It’s not the first time NASA has sent a student’s work into space, nor will it be the last. Among other projects, the space agency plans to launch a tiny satellite next month that was designed by an Indian teenager, who calls his device the most lightweight satellite there is. It is a 3D-printed carbon fiber device weighing 0.14 pounds that could be used to take measurements of the Earth’s rotation and magnetosphere. Once 18-year-old Rifath Sharook’s satellite enters space aboard the NASA rocket, it will be tested to see how it performs in microgravity.

Still, “very few students get the opportunity to design something, put it on a NASA rocket and fly it,” Samareh said.

Read: A Space Colony on Mars Would Evolve into a New Race

While NASA commissioned the students from Virginia and Florida to design more lightweight and easily stored Mars rovers, the space agency has been working on its own projects related to that effort. Earlier this year, NASA introduced a small robot that it said was “inspired by origami,” referring to the ancient Japanese art of folding paper into a design. The robot called Puffer — full name Pop-Up Flat Folding Explorer Robot — is lightweight and could potentially be used as a companion to a larger Mars rover, either on its own or in a group of Puffers. It can fold in on itself to squeeze into tight spaces or use a tailfin as leverage to push itself upward and over obstacles.
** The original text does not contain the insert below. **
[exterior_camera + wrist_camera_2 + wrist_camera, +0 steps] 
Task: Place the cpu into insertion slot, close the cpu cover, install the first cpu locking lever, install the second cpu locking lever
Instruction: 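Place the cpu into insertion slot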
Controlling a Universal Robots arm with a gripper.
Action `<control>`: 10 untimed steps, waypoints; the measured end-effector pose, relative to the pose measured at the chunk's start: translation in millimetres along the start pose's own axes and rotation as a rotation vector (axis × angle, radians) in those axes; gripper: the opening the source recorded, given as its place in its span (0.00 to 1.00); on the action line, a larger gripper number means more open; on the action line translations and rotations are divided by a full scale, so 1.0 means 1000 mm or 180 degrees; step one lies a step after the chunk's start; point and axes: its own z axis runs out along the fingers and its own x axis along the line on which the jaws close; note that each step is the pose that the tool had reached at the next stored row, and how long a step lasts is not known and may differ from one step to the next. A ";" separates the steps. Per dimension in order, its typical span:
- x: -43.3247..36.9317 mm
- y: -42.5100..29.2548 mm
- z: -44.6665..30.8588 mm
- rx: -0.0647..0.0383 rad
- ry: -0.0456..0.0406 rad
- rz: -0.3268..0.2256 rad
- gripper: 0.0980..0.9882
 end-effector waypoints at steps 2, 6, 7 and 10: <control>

The wheels have enough traction to head up steep slopes and solar panels on its underside would keep it charged and ready to go.

But NASA robot projects don’t end on Mars — the space agency is also developing a fleet of robots that can explore icy worlds like moons in the outer solar system, melting through ice with heated prongs and cutting through it with buzzsaws and drills, and collecting samples with the help of a catapult that can be reeled back into the robot.

Whether NASA relies on the robots it is building in-house or uses the students’ designs on a trip to Mars, “there are things we learned from them,” Samareh said, “and there are things they learned from us.”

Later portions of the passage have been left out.